This article is from the Australian Property Journal archive
MORE than three years after hopes for a $600 million dual tower project were dashed, Sunland Group has offloaded the Mariners Cove Marina in the controversial Gold Coast precinct The Spit for $28 million, to Chinese developer Ridong.
Because the property is Crown leasehold, the sale of the retail and marina precinct at 60-70 Seaworld Dr in Main Beach is conditional upon the consent of the Queensland Minister for Natural Resources, Mines and Energy. Sunland will proceed to seek Minister’s consent for the transfer of the term lease of the property to complete the transaction.
The $28 million sale price for the property represents a profit of $7 million for Sunland which will be realised in FY21. Settlement is due 14 days after consent is obtained but no earlier than 1st September. Ridong’s deposit of $2.8 million has been released to Sunland.
Sunland’s controversial proposal for the 44-storey twin towers, featuring 785 apartment and designed by the late Zaha Hadid, was revealed in the middle of 2015 and brashly flaunted The Spit’s development height limit of three storeys. Sunland eventually withdrew the unlikely project.
At the time of its listing, Sunland managing director, Sahba Abedian said the decision to take the Mariner’s Cove precinct to market followed the completion of The Spit Masterplan in May last year.
“With much of the Spit to be dedicated to new parklands and tourism infrastructure, Mariner’s Cove presents the last available opportunity to deliver a high-grade resort within the tightly held precinct.”

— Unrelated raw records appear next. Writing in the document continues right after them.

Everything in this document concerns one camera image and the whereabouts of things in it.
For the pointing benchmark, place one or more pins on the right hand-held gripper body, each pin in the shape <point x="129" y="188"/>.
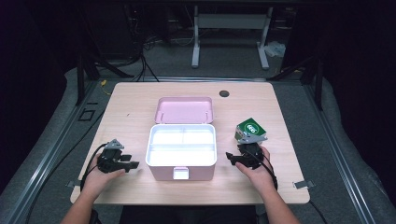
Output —
<point x="252" y="152"/>

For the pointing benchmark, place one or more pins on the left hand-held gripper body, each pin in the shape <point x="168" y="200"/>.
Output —
<point x="109" y="160"/>

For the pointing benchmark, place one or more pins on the green and white carton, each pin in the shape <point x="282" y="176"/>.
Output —
<point x="250" y="128"/>

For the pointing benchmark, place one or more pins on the pink storage box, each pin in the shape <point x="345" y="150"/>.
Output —
<point x="182" y="146"/>

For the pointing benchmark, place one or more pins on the person's left hand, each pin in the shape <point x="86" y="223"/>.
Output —
<point x="96" y="180"/>

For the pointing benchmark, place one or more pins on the person's right hand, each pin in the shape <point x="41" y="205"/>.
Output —
<point x="260" y="177"/>

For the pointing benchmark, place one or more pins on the black round table grommet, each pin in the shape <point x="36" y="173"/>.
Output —
<point x="224" y="93"/>

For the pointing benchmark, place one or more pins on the person's dark clothing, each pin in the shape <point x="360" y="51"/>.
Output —
<point x="186" y="215"/>

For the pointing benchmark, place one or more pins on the black tripod stand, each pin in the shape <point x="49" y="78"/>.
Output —
<point x="81" y="74"/>
<point x="317" y="81"/>

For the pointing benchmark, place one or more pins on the clear plastic bag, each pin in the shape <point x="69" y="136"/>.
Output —
<point x="275" y="48"/>

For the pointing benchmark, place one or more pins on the grey metal table bracket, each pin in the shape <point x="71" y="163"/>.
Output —
<point x="304" y="184"/>
<point x="74" y="184"/>

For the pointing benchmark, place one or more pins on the black square floor frame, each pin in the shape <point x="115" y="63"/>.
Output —
<point x="86" y="114"/>

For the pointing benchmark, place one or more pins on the long aluminium floor rail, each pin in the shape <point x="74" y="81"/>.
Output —
<point x="339" y="155"/>
<point x="49" y="155"/>

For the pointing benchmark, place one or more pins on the white metal desk frame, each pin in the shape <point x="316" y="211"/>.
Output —
<point x="232" y="21"/>

The Spit had long been touted as a billion-dollar cruise ship terminal site, generating heated discussion at local and state government level and was subject to multiple redevelopment submissions, including for a $3 billion integrated resort by ASF.
Mariner’s Cove is adjacent to the five-star Palazzo Versace Hotel, delivered by Sunland Group in 2000, and opposite the Sheraton Grand Mirage Resort. Sea World theme park is located about 1.8 kilometres to the north.
The state government’s masterplan for The Spit includes more than $200 million of commercial development, including retail, bars and dining, fresh seafood centre, new marina and waterfront precinct and an Aboriginal heritage centre. A $60 million commitment has been made by the state along with $50 million from Village Roadshow, which owns Sea World, and $35 million from Gold Coast City Council.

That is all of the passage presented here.